Bayesian interpretation of regularization#

As we showed during our regression lectures, the regularization can be interpreted as a maximum posterior approach to inference. To see this, assume that we have a data likelihood \(p(y_{1:n}|\mathbf{x}_{1:n},\theta)\) for either a regression or a classification problem. Now, assume that you have a prior over all parameters, say \(p(\theta)\). Then, write down the posterior of the parameters:

\[ p(\theta|\mathbf{x}_{1:n}, y_{1:n}) \propto p(y_{1:n}|\mathbf{x}_{1:n},\theta)p(\theta). \]

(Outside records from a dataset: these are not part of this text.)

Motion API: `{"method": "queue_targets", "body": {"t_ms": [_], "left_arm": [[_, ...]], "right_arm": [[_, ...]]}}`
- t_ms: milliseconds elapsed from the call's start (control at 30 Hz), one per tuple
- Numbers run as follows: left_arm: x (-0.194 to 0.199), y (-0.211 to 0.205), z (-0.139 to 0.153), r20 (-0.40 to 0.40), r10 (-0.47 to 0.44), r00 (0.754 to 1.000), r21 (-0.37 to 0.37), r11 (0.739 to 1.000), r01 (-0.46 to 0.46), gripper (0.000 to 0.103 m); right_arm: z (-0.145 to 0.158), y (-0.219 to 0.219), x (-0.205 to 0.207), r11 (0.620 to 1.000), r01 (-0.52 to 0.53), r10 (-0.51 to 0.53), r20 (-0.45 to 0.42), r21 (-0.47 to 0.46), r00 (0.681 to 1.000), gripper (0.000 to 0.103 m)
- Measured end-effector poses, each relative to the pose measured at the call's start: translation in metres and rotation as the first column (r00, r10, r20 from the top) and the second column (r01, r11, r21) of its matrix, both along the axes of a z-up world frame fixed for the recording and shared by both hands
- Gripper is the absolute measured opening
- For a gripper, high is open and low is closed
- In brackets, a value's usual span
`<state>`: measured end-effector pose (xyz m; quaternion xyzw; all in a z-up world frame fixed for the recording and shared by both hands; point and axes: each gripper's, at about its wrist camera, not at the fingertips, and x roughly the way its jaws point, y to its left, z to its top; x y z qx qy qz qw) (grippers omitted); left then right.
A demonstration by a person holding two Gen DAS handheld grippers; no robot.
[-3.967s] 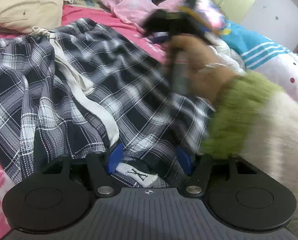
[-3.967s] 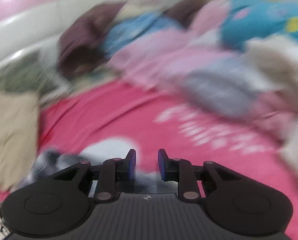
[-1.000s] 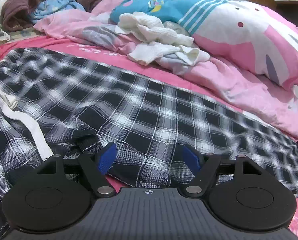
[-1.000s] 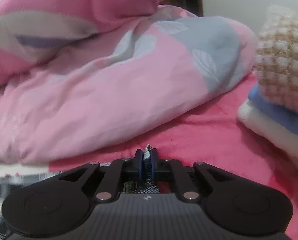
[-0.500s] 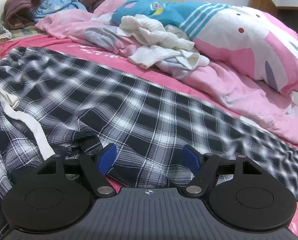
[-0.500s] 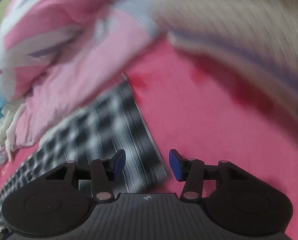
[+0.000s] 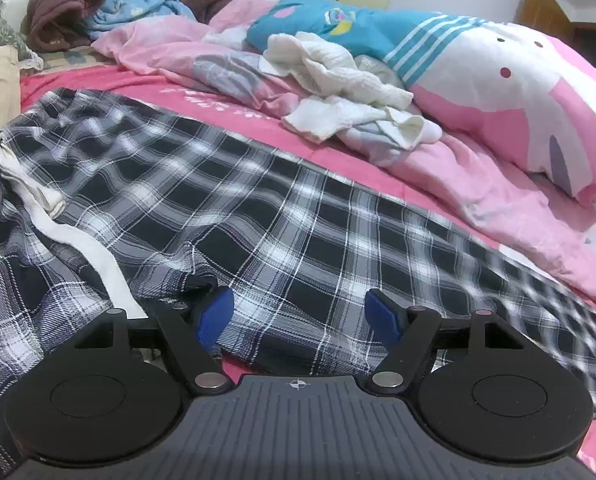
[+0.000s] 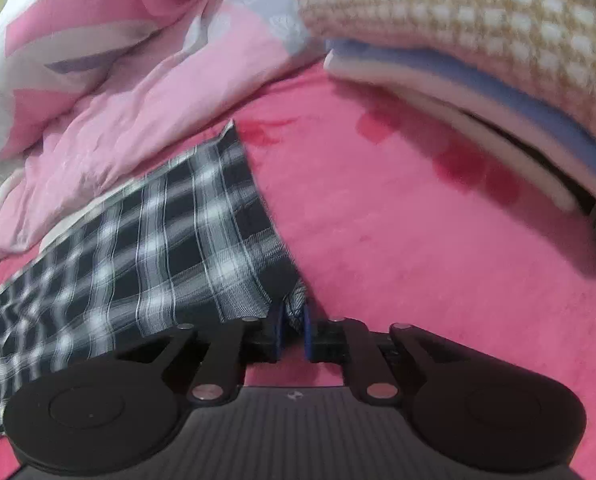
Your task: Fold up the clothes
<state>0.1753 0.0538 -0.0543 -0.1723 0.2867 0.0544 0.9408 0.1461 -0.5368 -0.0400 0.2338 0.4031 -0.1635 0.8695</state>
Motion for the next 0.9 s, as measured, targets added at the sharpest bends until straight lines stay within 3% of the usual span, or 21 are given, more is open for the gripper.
{"method": "queue_targets", "body": {"t_ms": [33,133,233,300,433,533,633,700,767,900], "left_arm": [[0.0,0.002,0.001,0.002,0.005,1.0,-0.002,1.0,-0.004,0.072],[0.0,0.008,0.004,0.009,0.022,1.0,-0.015,1.0,-0.022,0.072],[0.003,0.013,0.003,-0.007,0.032,0.999,-0.014,0.999,-0.032,0.072],[0.003,0.013,0.003,-0.016,0.03,0.999,-0.01,0.999,-0.03,0.072],[0.002,0.013,0.002,-0.026,0.021,0.999,0.005,1.0,-0.021,0.072],[0.002,0.014,0.003,-0.028,0.015,0.999,0.001,1.0,-0.015,0.072],[0.001,0.015,0.005,-0.026,0.016,1.0,-0.004,1.0,-0.016,0.072],[0.001,0.015,0.005,-0.027,0.019,0.999,-0.002,1.0,-0.019,0.072],[0.001,0.013,0.006,-0.027,0.02,0.999,0.005,1.0,-0.02,0.072],[0.0,0.015,0.008,-0.02,0.032,0.999,0.023,0.999,-0.032,0.072]], "right_arm": [[0.007,0.004,-0.003,0.999,0.019,-0.019,0.02,-0.043,1.0,0.03],[0.029,0.027,-0.006,0.987,0.023,-0.009,0.088,-0.16,0.996,0.031],[0.041,0.075,0.014,0.976,-0.164,0.181,0.122,-0.14,0.976,0.03],[0.04,0.122,0.037,0.929,-0.354,0.367,0.128,-0.11,0.921,0.03],[0.02,0.213,0.066,0.776,-0.609,0.623,0.052,-0.161,0.78,0.029],[0.0,0.249,0.061,0.675,-0.712,0.72,-0.036,-0.196,0.693,0.03],[0.001,0.258,0.027,0.591,-0.761,0.776,-0.07,-0.267,0.627,0.03],[0.011,0.26,0.015,0.54,-0.805,0.808,-0.116,-0.245,0.577,0.031],[0.024,0.267,0.013,0.515,-0.818,0.816,-0.146,-0.256,0.559,0.03],[0.045,0.303,0.041,0.506,-0.796,0.835,-0.045,-0.33,0.549,0.03]]}}
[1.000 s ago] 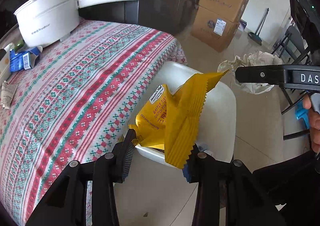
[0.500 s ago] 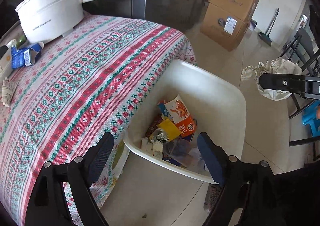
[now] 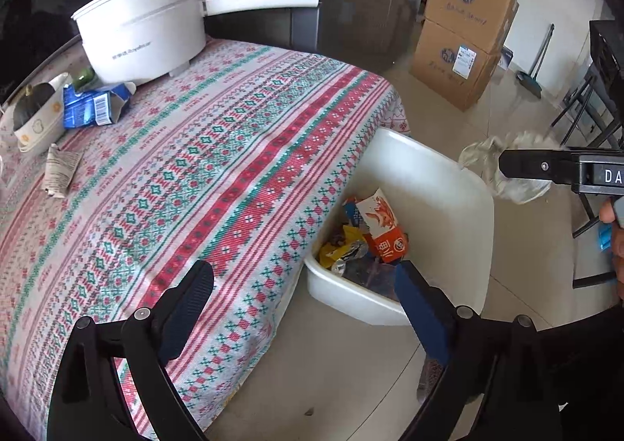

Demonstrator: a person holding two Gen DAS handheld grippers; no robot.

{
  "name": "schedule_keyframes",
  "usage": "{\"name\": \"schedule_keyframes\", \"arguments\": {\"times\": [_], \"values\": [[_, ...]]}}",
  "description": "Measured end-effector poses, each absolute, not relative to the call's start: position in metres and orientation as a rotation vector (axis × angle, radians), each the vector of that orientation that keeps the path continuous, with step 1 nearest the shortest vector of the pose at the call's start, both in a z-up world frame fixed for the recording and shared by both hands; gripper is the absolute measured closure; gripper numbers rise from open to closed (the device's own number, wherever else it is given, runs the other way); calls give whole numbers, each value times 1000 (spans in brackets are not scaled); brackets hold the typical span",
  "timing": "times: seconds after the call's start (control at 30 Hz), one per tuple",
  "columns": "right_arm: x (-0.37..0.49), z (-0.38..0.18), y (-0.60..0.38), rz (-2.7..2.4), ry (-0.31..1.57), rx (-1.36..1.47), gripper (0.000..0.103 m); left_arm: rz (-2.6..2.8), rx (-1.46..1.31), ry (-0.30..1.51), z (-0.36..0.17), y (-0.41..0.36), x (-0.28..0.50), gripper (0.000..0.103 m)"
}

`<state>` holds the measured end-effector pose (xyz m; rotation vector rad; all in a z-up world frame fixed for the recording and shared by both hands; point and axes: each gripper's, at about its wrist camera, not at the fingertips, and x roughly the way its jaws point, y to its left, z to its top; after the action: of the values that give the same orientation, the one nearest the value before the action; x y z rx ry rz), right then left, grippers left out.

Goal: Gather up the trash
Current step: 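Move both open tools back over the table toward the paper packet and carton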

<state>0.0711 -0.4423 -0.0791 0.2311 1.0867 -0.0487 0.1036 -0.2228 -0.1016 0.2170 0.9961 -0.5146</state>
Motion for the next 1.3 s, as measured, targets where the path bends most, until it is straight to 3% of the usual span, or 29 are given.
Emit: {"name": "schedule_keyframes", "arguments": {"times": [0.1,0.93,1.3], "values": [[74,-72,-428,-58,1057,152,22,-492,203,992,-98,-207,103,8],[106,-50,-322,90,1013,112,21,-284,-15,910,-62,-63,106,4],[149,-42,-276,147,972,77,20,-181,-66,917,-74,-11,154,4]]}}
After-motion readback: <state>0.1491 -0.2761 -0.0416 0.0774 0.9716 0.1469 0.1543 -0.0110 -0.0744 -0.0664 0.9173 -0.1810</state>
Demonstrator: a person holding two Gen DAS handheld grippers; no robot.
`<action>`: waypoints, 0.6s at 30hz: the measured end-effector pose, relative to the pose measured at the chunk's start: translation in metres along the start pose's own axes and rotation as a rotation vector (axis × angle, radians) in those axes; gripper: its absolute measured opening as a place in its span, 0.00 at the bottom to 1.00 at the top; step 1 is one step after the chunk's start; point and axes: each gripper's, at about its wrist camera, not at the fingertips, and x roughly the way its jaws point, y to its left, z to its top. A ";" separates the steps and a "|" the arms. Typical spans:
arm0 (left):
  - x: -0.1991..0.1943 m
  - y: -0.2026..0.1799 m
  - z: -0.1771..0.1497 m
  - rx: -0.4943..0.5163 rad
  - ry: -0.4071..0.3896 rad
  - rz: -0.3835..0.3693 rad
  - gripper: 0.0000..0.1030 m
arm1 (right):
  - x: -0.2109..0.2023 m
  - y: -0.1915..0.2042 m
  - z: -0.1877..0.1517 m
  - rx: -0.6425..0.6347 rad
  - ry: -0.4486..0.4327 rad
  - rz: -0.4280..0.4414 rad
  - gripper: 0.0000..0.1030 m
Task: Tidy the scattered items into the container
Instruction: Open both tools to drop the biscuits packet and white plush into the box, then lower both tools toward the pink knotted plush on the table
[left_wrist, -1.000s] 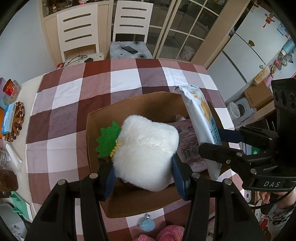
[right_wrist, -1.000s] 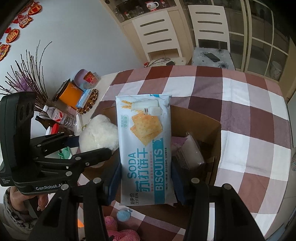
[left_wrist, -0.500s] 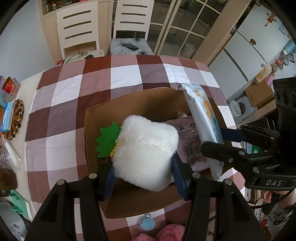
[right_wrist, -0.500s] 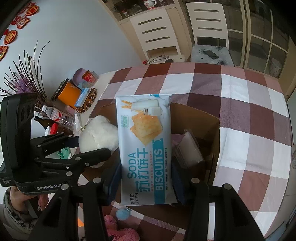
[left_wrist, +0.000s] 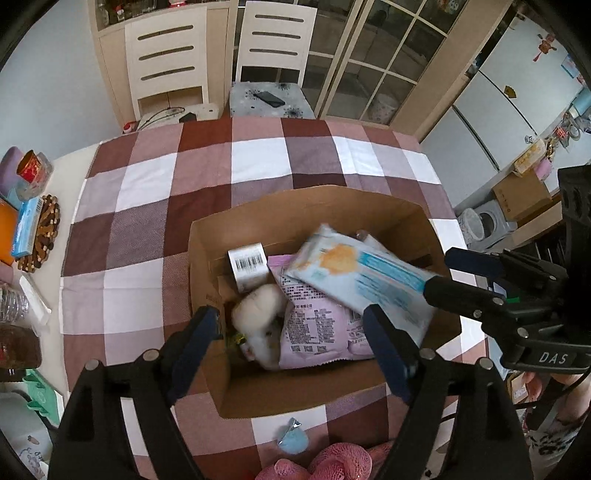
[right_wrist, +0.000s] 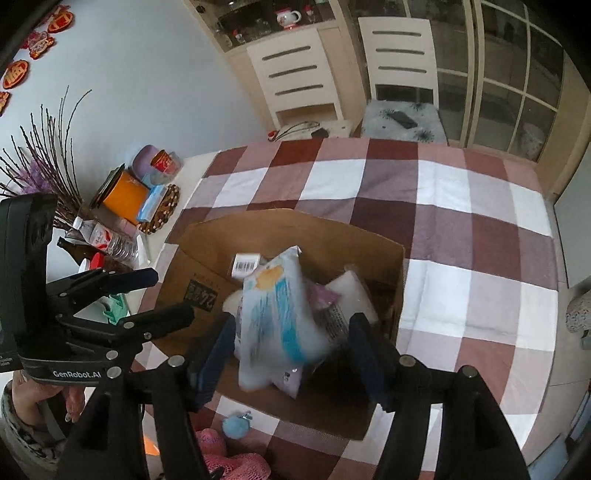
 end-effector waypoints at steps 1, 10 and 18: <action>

Instead of picking the parameters by maximizing the log-likelihood, let’s pick the parameters by maximizing the log posterior. This is equivalent to minimizing the following loss function:

\[ J(\theta) = -\log p(y_{1:n}|\mathbf{x}_{1:n},\theta) - \log p(\theta). \]

Of course, the first term is just \(L(\theta)\). The second term is \(\lambda R(\theta)\). For a more concrete example, assume that the prior over \(\theta\) is a zero-mean Gaussian with precision \(\alpha\):

\[ p(\theta) = N(\theta|0, \alpha^{-1}I). \]

Then, we get:

\[ -\log p(\theta) = \frac{\alpha}{2\pi}\sum_j\theta_j^2 + \text{const}. \]

And this is how you get the L2 regularization term in a principled way.

Convolution neural networks#

Convolutional neural networks try to mimic the operations carried out by the animal visual cortex. By construction, they satisfy certain properties (e.g., invariance to small translations and rotations) that make them particularly successful in image recognition tasks. Explaining the mathematical details of convolutional neural networks is beyond the scope. The details presented in the lecture videos should be enough for this course and for building standard image classifiers. If you want to know more, read Chapter 9 of [Goodfellow et al., 2016].